What you return must match the listing below character for character, minus any pictures.

··· Given data ···

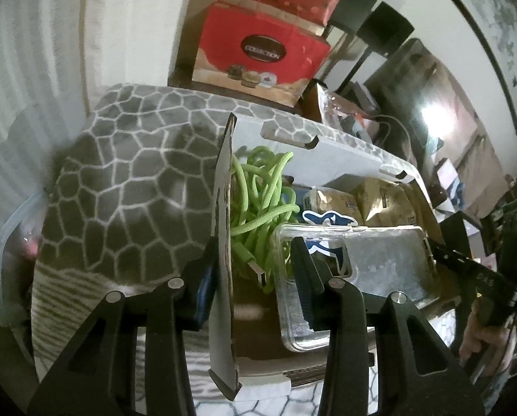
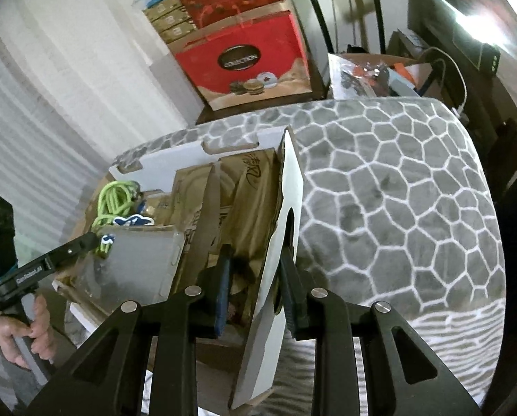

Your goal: Organize objects

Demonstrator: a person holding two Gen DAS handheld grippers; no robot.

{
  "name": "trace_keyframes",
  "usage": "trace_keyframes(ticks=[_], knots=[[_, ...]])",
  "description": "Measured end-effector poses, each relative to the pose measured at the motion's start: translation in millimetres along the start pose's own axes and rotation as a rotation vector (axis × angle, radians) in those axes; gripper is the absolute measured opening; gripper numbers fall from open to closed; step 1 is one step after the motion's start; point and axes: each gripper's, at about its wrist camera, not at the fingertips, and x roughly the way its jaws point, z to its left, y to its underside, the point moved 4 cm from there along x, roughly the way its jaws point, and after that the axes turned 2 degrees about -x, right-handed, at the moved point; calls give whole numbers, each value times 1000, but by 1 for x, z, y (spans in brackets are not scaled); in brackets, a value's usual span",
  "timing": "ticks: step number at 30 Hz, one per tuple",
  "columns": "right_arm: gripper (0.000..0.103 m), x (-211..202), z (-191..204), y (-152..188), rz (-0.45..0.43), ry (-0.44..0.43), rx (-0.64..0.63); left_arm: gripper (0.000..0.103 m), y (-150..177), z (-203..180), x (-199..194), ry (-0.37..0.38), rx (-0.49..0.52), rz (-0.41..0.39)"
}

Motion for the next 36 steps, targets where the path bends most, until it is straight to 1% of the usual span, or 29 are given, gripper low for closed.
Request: trace_keyframes(ticks=[4, 8, 9, 11, 12, 13, 14, 17, 19, 22, 24, 25, 27, 29, 33, 35, 36], knots=[[26, 4, -9, 1, -12, 2, 11, 36, 0, -4, 11, -15, 0, 13], [27, 3, -13, 2, -25, -13, 25, 36, 3, -5, 13, -32, 11, 6], [30, 2, -13, 2, -26, -12, 25, 36, 3, -4, 13, -31, 10, 7], [47, 0, -15, 1, -29, -15, 33, 39, 4, -3, 13, -27, 3, 15], [58, -2, -16, 0, -34, -11, 35, 42, 4, -2, 13, -32, 3, 20], [62, -7, -15, 0, -50, 9, 31, 49, 5, -2, 11, -36, 5, 23], [62, -12, -14, 0, -60, 29, 23, 54, 5, -2, 8, -36, 10, 19], [63, -28, -11, 0, -85, 81, -14, 58, 5, -3, -8, -47, 29, -18], [67, -39, -8, 4, -104, 128, -39, 62, 7, -6, -22, -64, 49, -56], [71, -54, -1, 13, -134, 168, -62, 67, 14, -13, -42, -70, 82, -101], [73, -65, 4, 19, -161, 177, -68, 69, 19, -18, -52, -80, 102, -120], [78, -69, 8, 22, -175, 179, -71, 71, 23, -21, -58, -89, 110, -130], [84, -75, 16, 29, -192, 176, -79, 76, 28, -24, -66, -100, 118, -143], [86, -78, 24, 35, -194, 165, -89, 84, 35, -29, -75, -107, 133, -158], [88, -84, 36, 47, -195, 173, -93, 85, 45, -33, -87, -117, 141, -174], [92, -87, 40, 53, -199, 194, -91, 91, 49, -35, -92, -118, 140, -184], [95, -89, 42, 56, -204, 206, -91, 91, 51, -35, -94, -117, 140, -188]])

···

§ **Answer box**
Your goal: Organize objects

Demonstrator: a person holding two Gen DAS handheld grippers; no robot.

{
  "name": "trace_keyframes",
  "usage": "trace_keyframes(ticks=[_], knots=[[_, ...]])",
  "description": "Measured end-effector poses, each relative to the pose measured at the motion's start: translation in millimetres along the start pose's own axes and rotation as a rotation vector (axis × angle, radians) in those axes; gripper is the absolute measured opening; gripper numbers fall from open to closed; step 1 is one step after the motion's start; point and axes: each gripper's, at about its wrist camera, not at the fingertips, and x roughly the way its jaws point, z to its left, y to its underside, the point moved 4 cm from there along x, roughly the way its jaws point, and after that the axes turned 2 degrees about -x, right-handed, at the moved point; calls give whole numbers, each value times 1000, but by 1 for x, z, y (spans in brackets are not scaled); in brackets, a value's usual span",
  "timing": "ticks: step number at 30 Hz, one per tuple",
  "columns": "right_arm: gripper (0.000..0.103 m), x (-211..202), z (-191..204), y (-152..188), rz (-0.45..0.43), ry (-0.44..0.43), rx (-0.64..0.63); left_arm: gripper (0.000..0.103 m), y (-150..177), z (-203..180), x (-199..194), ry (-0.37..0.38), rx (-0.49..0.52), rz (-0.41..0.39)"
}

Motion for the next 36 steps, targets where the path bends most, until it is straight to 1% of the usual span, or 29 are given, gripper low for closed.
Request: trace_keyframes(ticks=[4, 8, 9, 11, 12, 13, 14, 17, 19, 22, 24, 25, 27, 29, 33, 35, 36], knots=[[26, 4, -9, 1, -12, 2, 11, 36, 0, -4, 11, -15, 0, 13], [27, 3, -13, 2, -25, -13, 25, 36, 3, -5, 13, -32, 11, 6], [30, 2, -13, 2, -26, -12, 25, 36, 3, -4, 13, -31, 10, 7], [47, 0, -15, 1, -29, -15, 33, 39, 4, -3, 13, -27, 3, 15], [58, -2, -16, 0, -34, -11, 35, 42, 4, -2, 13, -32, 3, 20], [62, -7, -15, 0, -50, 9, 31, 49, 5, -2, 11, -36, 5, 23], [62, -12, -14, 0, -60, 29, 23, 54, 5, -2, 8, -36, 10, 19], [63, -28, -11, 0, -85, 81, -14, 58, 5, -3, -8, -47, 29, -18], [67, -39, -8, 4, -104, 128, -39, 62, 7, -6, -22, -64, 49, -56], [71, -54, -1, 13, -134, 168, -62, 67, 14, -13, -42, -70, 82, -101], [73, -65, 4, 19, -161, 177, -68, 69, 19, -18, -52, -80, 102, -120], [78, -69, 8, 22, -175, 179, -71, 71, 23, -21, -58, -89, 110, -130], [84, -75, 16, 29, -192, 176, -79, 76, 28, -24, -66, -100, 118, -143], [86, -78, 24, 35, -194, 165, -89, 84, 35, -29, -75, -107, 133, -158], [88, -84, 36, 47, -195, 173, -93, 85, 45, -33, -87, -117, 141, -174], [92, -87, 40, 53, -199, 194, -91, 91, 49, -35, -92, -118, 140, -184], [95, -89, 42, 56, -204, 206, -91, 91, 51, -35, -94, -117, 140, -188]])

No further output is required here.